▶ **EXERCISE DESCRIPTION**:
Retype exactly what appears below from the line containing "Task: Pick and" down to the line containing "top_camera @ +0", keeping both end lines. Do not include pictures.

[Entries taken from a collection]
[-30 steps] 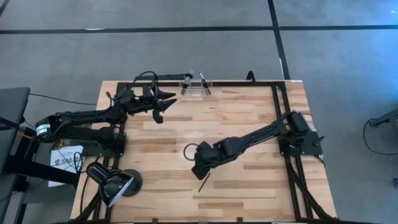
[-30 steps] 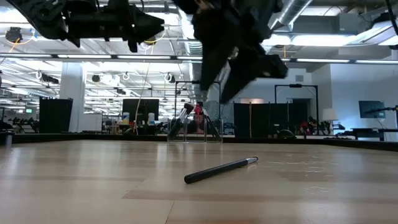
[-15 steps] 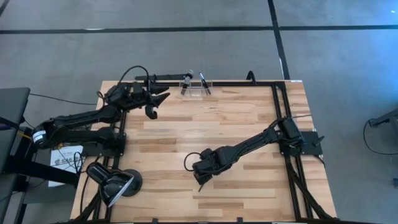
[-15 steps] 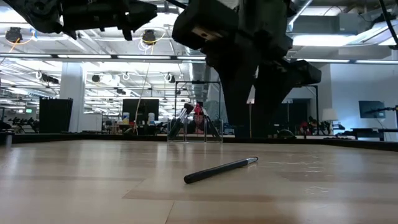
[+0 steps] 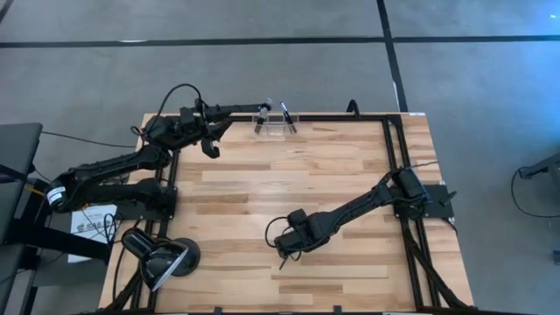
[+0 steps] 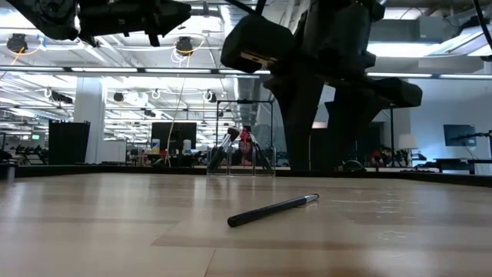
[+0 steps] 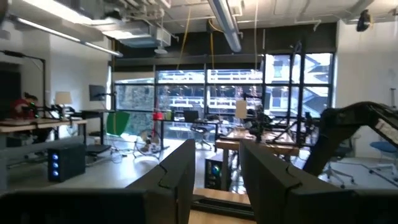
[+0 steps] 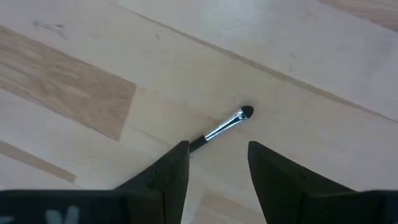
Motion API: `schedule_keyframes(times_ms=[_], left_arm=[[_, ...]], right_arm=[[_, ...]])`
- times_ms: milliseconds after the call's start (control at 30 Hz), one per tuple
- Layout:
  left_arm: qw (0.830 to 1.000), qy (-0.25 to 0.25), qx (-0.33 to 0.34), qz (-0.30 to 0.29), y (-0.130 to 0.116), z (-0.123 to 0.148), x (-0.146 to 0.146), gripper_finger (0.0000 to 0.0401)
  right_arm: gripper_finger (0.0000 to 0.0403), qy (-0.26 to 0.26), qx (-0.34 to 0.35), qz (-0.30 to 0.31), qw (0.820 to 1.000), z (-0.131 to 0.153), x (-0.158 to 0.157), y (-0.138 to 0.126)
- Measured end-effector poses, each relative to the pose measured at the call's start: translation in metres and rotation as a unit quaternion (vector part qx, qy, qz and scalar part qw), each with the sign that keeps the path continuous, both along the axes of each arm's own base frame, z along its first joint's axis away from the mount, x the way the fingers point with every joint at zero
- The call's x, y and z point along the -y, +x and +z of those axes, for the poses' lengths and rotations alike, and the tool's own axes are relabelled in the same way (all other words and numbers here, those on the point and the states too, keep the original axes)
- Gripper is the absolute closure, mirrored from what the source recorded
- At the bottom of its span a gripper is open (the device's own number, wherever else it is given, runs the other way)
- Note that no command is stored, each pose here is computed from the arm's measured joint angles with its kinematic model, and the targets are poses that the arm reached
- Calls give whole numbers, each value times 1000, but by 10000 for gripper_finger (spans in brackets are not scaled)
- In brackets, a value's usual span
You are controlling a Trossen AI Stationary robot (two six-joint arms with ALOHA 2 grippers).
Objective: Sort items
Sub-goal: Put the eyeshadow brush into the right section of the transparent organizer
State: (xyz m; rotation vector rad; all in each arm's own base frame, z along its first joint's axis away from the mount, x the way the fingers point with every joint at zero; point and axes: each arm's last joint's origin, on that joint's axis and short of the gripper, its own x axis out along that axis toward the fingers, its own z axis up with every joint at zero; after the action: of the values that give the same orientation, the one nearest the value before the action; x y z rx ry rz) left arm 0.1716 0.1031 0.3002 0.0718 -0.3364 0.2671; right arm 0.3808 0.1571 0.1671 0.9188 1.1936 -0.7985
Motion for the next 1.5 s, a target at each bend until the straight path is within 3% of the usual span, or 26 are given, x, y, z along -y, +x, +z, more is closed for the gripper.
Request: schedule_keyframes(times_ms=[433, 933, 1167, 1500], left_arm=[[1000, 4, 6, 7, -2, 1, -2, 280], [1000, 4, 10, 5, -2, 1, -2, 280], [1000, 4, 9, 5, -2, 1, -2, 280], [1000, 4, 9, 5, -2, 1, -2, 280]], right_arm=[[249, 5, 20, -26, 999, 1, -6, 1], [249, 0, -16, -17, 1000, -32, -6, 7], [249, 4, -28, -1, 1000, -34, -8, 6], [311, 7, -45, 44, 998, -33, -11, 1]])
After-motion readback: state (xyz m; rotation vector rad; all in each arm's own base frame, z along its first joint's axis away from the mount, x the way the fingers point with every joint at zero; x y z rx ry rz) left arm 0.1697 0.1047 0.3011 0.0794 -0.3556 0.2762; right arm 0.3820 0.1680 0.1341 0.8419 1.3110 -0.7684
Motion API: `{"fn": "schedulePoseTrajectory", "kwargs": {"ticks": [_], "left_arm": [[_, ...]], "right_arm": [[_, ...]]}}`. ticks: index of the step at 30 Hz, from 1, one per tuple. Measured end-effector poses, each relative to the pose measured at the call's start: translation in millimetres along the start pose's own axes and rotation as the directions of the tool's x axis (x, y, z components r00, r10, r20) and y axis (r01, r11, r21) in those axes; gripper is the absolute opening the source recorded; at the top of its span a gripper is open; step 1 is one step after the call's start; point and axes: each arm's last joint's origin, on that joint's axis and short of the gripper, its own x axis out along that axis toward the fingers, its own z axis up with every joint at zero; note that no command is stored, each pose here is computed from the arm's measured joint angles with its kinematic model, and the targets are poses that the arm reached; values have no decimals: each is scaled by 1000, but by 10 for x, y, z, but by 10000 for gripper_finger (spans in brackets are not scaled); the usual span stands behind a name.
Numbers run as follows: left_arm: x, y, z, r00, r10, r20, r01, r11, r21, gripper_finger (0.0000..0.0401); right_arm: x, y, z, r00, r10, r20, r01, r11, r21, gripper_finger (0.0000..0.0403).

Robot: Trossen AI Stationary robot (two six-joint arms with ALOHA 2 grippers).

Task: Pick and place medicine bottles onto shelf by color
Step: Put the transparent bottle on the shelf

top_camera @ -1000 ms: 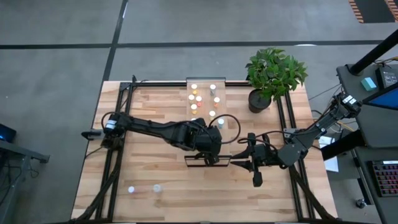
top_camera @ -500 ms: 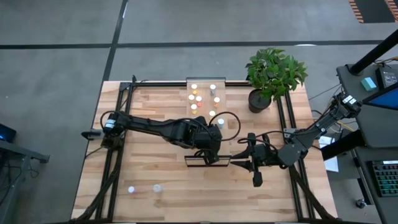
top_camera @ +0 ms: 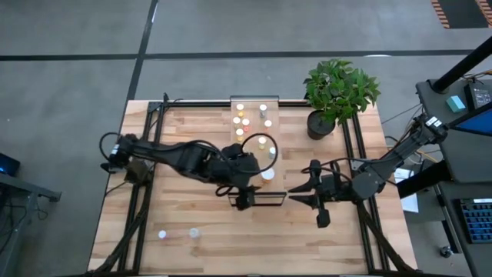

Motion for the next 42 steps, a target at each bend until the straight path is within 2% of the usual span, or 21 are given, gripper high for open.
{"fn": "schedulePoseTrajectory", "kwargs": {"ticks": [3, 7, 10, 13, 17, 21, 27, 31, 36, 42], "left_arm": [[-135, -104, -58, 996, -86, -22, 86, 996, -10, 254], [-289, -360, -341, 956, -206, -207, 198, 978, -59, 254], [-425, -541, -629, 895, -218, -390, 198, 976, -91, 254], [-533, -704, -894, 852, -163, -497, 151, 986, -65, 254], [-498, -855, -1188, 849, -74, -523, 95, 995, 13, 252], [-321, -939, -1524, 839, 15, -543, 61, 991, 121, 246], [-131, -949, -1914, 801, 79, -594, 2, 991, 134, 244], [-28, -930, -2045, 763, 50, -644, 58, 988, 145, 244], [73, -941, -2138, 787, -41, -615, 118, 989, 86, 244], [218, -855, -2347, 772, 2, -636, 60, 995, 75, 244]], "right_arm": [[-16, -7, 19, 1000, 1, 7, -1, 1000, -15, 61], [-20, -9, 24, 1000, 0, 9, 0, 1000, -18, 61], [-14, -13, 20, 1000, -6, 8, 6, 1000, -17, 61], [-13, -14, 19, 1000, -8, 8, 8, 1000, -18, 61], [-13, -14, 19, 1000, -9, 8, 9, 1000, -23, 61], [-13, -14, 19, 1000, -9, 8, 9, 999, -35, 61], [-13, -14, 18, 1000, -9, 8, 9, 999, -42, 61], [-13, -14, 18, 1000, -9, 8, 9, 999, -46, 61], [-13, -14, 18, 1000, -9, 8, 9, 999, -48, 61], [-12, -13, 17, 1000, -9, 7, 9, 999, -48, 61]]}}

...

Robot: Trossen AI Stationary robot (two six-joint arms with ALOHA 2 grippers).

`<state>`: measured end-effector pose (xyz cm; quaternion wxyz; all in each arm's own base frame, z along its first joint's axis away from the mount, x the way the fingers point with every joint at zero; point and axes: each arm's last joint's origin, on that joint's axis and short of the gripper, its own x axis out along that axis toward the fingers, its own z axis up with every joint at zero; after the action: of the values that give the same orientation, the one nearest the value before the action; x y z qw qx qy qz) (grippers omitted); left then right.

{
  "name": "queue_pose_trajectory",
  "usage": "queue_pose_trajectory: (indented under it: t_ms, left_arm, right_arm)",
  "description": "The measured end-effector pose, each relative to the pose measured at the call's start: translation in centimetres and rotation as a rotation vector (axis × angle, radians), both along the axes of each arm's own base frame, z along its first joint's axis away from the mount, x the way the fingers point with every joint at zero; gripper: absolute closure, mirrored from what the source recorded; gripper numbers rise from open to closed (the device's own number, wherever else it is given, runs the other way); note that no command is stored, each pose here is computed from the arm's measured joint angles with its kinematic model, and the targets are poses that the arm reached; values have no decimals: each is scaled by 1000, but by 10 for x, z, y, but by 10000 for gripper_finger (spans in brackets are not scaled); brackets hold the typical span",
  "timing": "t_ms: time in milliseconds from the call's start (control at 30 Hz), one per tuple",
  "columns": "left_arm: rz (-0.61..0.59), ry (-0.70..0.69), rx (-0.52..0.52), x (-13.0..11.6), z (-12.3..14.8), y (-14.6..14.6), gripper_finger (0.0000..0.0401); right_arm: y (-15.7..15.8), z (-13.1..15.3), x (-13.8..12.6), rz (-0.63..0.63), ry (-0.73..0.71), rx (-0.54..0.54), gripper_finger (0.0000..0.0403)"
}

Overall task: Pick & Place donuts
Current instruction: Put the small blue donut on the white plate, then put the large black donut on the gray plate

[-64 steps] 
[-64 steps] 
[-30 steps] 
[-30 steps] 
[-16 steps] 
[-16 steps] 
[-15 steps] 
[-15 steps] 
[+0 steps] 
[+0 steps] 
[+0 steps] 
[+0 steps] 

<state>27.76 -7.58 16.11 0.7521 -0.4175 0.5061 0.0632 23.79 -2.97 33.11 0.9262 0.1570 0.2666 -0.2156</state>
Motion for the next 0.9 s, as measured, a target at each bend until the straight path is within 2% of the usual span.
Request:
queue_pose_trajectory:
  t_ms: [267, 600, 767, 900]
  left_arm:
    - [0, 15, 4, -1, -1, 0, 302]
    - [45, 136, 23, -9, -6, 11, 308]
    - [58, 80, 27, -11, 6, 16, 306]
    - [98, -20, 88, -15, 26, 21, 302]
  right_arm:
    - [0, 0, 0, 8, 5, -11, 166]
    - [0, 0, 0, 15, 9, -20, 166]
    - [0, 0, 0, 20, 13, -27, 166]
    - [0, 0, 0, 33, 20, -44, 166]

▶ **TASK SOLUTION**:
Task: Pick and place medicine bottles onto shelf by color
Step: Put the transparent bottle on the shelf

top_camera @ -1000 ms: 
top_camera @ -500 ms: 
top_camera @ +0 ms: 

The exercise is done; no more work remains.